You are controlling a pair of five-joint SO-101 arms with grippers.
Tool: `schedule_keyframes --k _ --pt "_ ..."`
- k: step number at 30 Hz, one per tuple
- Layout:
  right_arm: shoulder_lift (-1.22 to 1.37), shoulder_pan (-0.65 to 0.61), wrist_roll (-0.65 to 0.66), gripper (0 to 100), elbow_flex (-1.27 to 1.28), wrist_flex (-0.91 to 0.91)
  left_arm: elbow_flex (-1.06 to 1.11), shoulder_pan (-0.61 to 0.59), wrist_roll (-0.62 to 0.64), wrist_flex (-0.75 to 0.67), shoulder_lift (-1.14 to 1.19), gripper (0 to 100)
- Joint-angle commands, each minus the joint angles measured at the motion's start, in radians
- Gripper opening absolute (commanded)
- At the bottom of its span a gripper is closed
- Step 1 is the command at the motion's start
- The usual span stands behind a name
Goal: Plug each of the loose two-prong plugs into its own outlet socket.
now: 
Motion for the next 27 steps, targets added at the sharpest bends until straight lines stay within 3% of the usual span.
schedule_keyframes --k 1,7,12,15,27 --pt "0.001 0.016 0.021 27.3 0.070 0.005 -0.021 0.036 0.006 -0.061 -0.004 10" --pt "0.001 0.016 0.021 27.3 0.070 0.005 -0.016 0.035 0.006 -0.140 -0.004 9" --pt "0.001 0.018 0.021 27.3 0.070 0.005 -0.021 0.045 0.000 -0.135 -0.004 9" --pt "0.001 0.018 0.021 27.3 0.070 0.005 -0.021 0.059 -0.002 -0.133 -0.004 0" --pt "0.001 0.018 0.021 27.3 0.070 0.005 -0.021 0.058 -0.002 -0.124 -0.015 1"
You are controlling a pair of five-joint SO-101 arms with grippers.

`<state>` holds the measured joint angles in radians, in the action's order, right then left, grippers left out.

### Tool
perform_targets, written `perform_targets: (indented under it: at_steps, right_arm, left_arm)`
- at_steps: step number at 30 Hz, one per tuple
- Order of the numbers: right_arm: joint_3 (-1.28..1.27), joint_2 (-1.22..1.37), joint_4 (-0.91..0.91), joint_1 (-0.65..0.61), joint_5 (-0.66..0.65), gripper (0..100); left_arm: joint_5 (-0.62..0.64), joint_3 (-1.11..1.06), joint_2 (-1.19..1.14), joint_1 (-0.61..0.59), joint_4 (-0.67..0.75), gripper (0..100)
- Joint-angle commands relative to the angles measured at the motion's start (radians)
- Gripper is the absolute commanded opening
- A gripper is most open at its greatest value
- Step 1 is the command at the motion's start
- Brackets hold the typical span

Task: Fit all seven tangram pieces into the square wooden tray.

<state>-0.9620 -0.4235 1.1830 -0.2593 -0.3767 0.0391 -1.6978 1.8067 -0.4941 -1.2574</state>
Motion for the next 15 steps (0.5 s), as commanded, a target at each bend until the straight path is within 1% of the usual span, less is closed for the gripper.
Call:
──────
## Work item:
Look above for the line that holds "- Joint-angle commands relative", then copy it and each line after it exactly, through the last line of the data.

## Output below:
- Joint-angle commands relative to the angles measured at the motion's start (radians)
- Gripper is the absolute commanded opening
- A gripper is most open at its greatest value
- Step 1 is the command at the motion's start
- Brackets hold the typical span

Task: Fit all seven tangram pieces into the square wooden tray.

<state>-0.9620 -0.4235 1.1830 -0.2593 -0.3767 0.0391 -1.6978 1.8067 -0.4941 -1.2574</state>
Motion for the next 15 steps (0.5 s), as commanded, a target at each bend until the straight path is within 1% of the usual span, less is closed for the gripper.
Call:

The response is now finished.